**Exercise aim**
List every line below containing "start".

**Information shown**
----

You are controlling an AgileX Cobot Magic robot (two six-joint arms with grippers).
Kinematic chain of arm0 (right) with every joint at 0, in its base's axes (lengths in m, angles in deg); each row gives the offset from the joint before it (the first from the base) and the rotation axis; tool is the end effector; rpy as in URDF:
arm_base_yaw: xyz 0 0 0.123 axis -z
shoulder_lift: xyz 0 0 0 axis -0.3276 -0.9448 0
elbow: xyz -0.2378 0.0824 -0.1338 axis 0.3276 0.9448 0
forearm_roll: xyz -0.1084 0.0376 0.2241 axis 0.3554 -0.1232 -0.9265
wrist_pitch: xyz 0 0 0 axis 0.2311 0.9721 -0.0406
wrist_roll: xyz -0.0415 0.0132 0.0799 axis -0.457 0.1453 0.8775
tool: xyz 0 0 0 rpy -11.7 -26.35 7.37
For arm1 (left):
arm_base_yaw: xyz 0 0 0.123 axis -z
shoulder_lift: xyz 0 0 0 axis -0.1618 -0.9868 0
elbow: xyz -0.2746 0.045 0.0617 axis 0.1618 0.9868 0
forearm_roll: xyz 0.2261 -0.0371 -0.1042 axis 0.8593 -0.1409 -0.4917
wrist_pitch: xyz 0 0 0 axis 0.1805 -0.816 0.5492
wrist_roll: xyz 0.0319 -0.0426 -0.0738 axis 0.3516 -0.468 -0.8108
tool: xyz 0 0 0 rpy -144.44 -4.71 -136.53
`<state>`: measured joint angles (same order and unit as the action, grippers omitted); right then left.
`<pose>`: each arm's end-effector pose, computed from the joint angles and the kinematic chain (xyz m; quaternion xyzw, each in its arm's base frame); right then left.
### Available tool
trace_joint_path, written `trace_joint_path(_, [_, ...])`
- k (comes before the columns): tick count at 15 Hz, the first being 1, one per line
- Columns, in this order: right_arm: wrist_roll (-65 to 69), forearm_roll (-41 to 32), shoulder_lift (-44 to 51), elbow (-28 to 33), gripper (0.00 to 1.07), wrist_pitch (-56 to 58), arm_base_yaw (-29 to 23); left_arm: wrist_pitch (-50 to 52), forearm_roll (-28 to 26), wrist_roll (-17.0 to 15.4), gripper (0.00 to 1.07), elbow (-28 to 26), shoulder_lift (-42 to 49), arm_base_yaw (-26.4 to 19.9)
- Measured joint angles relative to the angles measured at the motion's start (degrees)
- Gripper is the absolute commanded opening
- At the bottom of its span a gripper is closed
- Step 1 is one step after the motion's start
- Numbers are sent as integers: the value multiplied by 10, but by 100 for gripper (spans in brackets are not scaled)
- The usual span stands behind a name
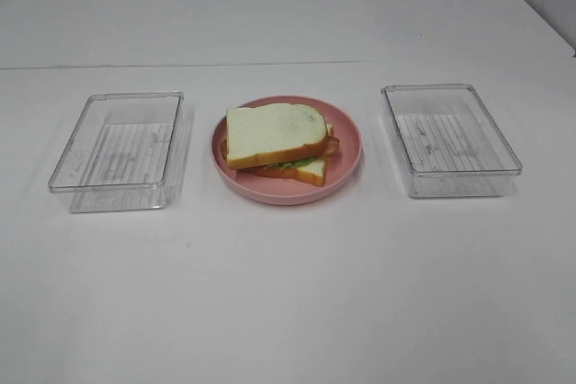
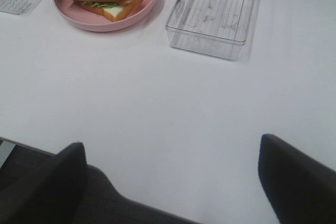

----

**Result for this exercise**
- Measured joint angles relative to the angles measured at the motion's start (degrees)
- Step 1 is one step after the motion's start

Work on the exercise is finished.